I have some theories:
1. Insufficient, low quality or expensive childcare options, making it infeasible to do anything other than childcare
2. Men not helping with any childcare, household chores, thus making it hard for women to stay at work after kids
3. Societies holding on to stereotypical gender roles, creating too steep a hill that many women don't have the resources to conquer last mile
4. My pet theory is that maybe 75% men being employed in the formal sector is too high because some of these men don't want to do stressful work outside home either, but are forced to because their spouses don't want to? I'm sure that if the spouse worked many men are going to be happy to stay home and this percentage will drop to the real percentage of men who really "want" to participate in the labor force in its present form. Workplaces are bound to have to improve when this happens, thus allowing more people to participate willingly in the workforce

An Amazing Youth Ambassador

I heard from a few extremely articulate youth ambassadors who broke from the cycle of poverty.

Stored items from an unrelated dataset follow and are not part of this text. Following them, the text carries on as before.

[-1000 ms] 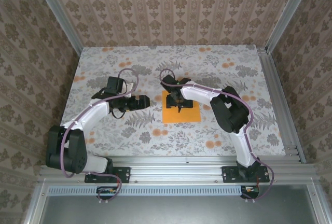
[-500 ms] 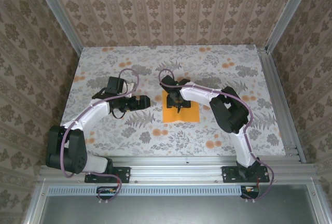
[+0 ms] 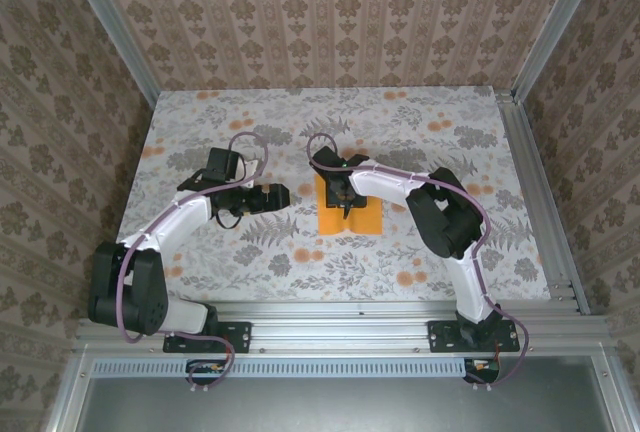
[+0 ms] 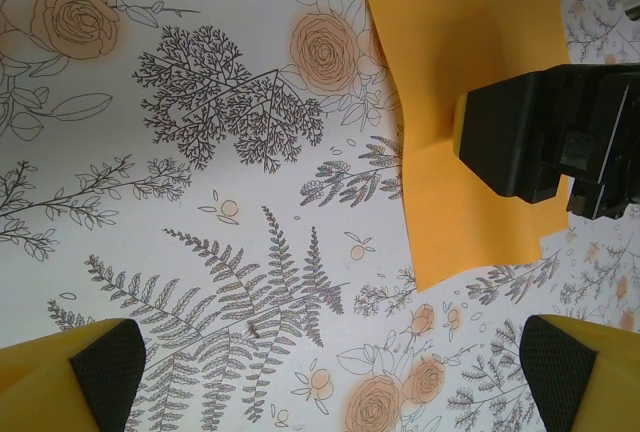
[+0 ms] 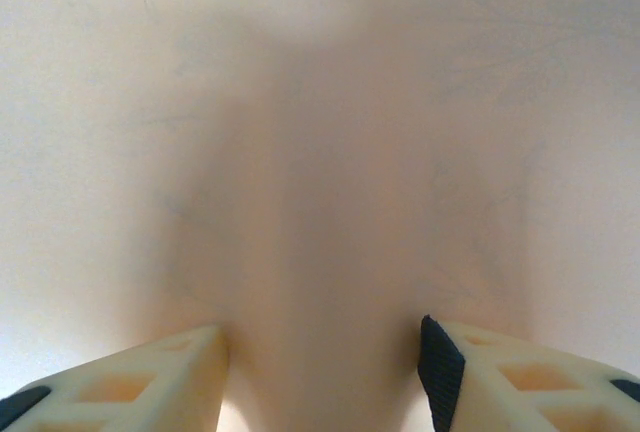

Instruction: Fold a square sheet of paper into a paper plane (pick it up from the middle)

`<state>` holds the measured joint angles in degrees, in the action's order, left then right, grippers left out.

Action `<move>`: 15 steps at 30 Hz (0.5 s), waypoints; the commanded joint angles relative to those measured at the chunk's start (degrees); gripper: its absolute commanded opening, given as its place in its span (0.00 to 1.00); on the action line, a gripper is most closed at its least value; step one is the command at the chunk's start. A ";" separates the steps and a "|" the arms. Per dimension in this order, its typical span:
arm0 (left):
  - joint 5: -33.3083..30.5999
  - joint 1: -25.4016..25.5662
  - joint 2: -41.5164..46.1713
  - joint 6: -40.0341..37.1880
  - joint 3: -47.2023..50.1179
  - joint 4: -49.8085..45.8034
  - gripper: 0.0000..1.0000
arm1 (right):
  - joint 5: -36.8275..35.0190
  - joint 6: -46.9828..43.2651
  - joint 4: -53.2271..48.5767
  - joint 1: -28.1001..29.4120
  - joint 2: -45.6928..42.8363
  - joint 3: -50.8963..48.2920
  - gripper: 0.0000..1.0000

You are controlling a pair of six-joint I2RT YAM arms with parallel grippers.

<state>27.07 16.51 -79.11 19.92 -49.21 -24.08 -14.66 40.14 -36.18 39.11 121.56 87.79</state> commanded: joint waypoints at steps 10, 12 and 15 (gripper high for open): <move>0.70 0.79 0.23 0.22 -0.12 -0.16 1.00 | -4.36 -2.29 -0.94 0.49 -7.20 -2.14 0.38; 0.57 0.80 0.31 0.24 -0.18 -0.18 1.00 | -4.20 -2.52 -0.82 0.81 -7.89 -2.05 0.36; 0.48 0.89 0.66 0.28 -0.39 -0.62 1.00 | -2.94 -2.59 -0.24 1.04 -8.79 -2.06 0.31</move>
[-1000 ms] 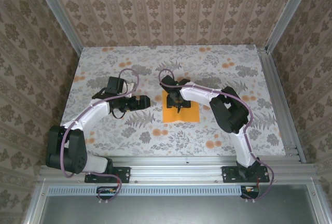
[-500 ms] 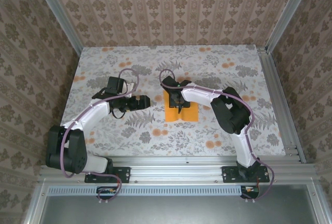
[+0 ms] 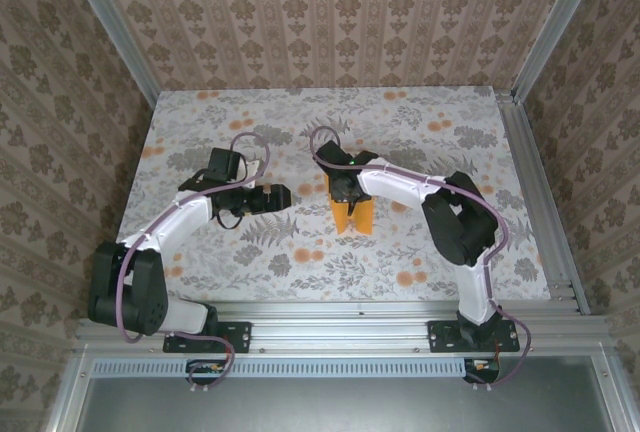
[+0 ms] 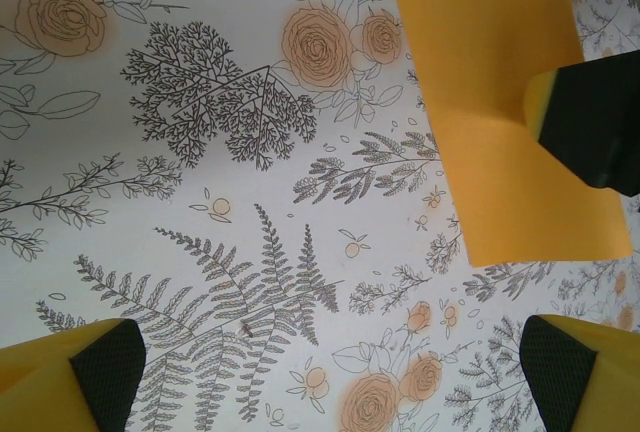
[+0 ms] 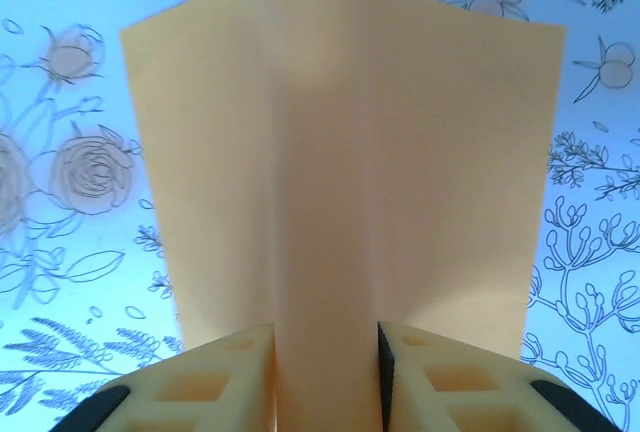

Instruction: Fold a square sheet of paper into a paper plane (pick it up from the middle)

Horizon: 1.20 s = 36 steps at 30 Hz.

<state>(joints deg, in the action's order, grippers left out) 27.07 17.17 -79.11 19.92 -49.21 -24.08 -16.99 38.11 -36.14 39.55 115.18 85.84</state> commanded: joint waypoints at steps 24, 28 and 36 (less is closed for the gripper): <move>4.44 3.48 7.30 8.75 -3.78 2.95 1.00 | 30.88 12.81 45.85 -3.66 -19.95 -28.96 0.26; 4.11 6.64 3.42 11.36 -3.13 7.83 1.00 | 31.35 13.00 47.90 -4.81 -20.24 -33.88 0.27; 3.98 12.09 -3.98 16.13 -2.03 17.71 0.89 | 31.18 10.82 50.05 -5.77 -19.72 -39.93 0.28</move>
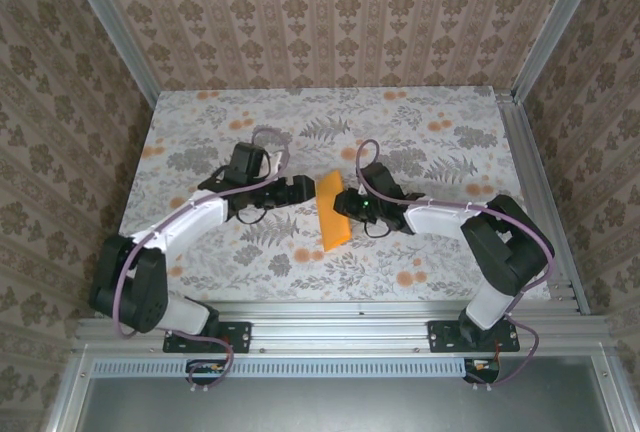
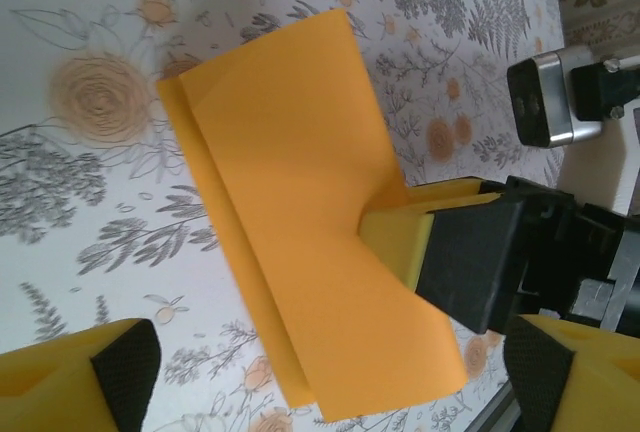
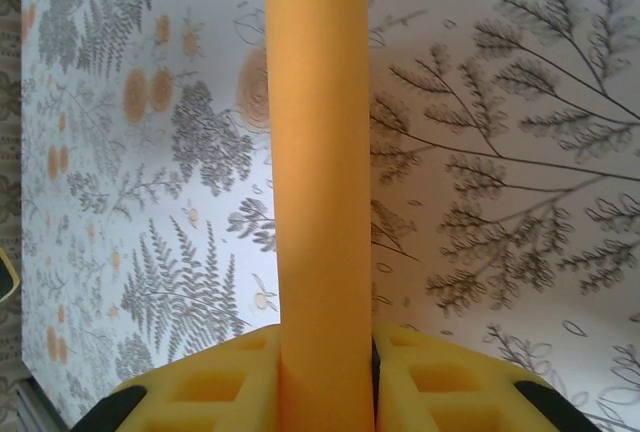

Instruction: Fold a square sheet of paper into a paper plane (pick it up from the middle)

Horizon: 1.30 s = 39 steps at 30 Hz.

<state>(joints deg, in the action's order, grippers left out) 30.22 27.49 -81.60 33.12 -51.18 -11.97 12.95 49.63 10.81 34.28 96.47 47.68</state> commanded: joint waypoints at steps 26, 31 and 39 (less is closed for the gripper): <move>-4.90 10.47 -17.15 8.59 -0.72 14.08 0.26 | 2.96 0.70 10.60 -2.29 0.37 -7.97 0.34; -4.99 10.92 -18.71 7.97 -0.78 14.03 0.24 | 2.63 -0.01 10.29 -1.98 1.22 -8.04 0.34; -5.95 11.45 -21.30 6.09 -1.28 11.97 0.23 | 2.26 -0.79 10.00 -1.68 2.15 -8.04 0.35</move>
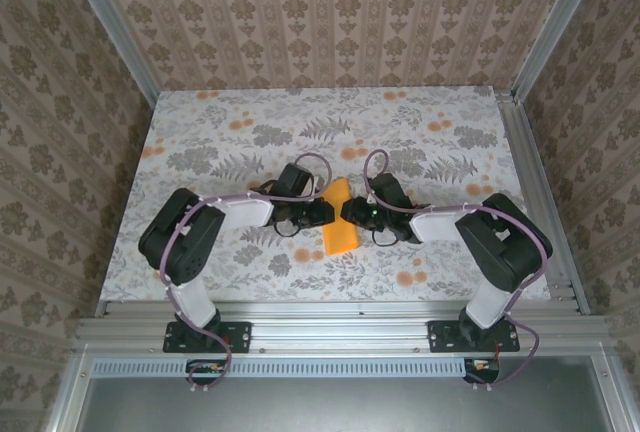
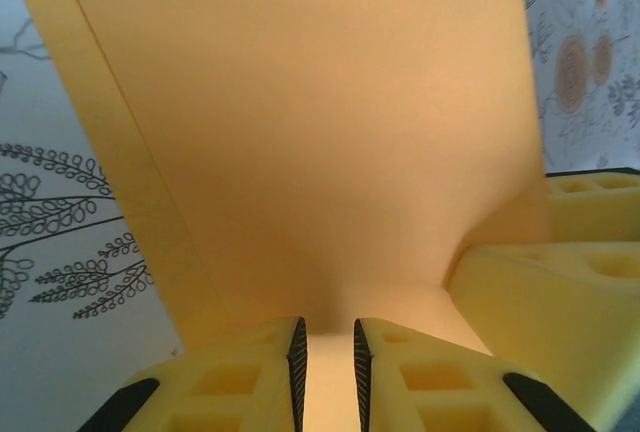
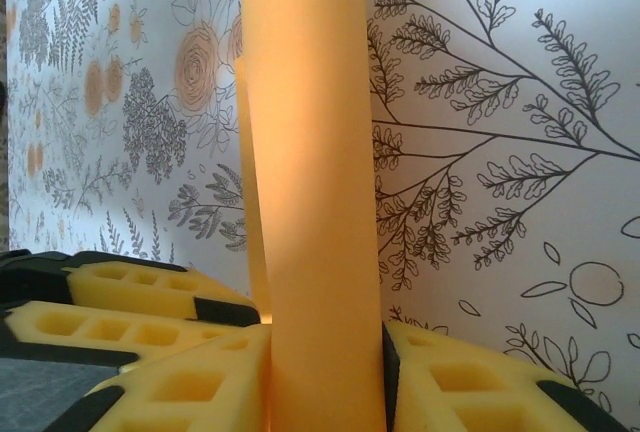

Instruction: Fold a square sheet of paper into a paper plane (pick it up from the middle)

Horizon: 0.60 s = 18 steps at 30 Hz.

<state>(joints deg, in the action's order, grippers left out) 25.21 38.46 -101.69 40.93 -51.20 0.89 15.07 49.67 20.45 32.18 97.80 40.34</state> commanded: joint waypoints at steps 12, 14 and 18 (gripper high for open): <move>-1.53 0.57 -3.41 -4.23 -2.23 -4.23 0.22 | -1.90 -5.64 -7.53 0.34 -1.77 1.07 0.45; -1.57 0.65 -3.61 -4.28 -2.15 -4.34 0.22 | -2.45 -7.16 -10.01 0.12 -2.68 1.75 0.47; -1.57 0.57 -3.38 -4.45 -2.14 -4.38 0.22 | -1.36 -8.53 -11.51 -1.26 -3.52 2.45 0.49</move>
<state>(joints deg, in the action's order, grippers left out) 24.60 38.61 -103.57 38.11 -52.66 -1.28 14.15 43.72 12.78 31.81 95.96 41.12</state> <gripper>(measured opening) 0.223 0.491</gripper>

One girl, Sarah from Kenya, listed the things that helped her break the cycle:
  1. That she was blessed to have a mother who believed strongly that education would help her come out of poverty
  2. Scholarships she had received: Her mom couldn't pay the fees in primary school and Sarah stood outside the classroom to listen to the lectures so she could learn! Her teacher then waived the owed fee, and gave her a scholarship to complete primary school. She went on to get full scholarships through secondary school and then for her bachelors in Environmental Sciences to become the first graduate in her family
  3. Reproductive and sexual education: She said this helped her understand her body, have control in delaying having children and follow the path she had decided on
  4. Financial literacy classes: She mentioned that in Kenya men controlled all the resources. Learning about this made her aware of this and how she could access capital
  5. Communication skills: She blew me away with this. She said someone else tells a girls story, until she becomes an adolescent and realizes more about herself. Then, at this point, she should be able to tell her own story and market herself for good jobs! She cannot allow other people to tell her story when she has her own voice and knows best about the issues she faces and what she needs.
  6. Leadership skills
  7. ICT skills: She said boys got this easily, but getting to know "how big the world is, and how small the global village is" was very fascinating. My guess is that this is about information technology and the internet

That was one inspiring lady!

Comments

  1. I do not know if men are willing to be home makers. I do know however some men who lost their jobs and are at home, with wives away working. I do not also know if they are happy

    ReplyDelete

Post a Comment

Been getting a lot of spammy comments recently, so switching to moderated comments. Will approve your comment if you aren't a bot :)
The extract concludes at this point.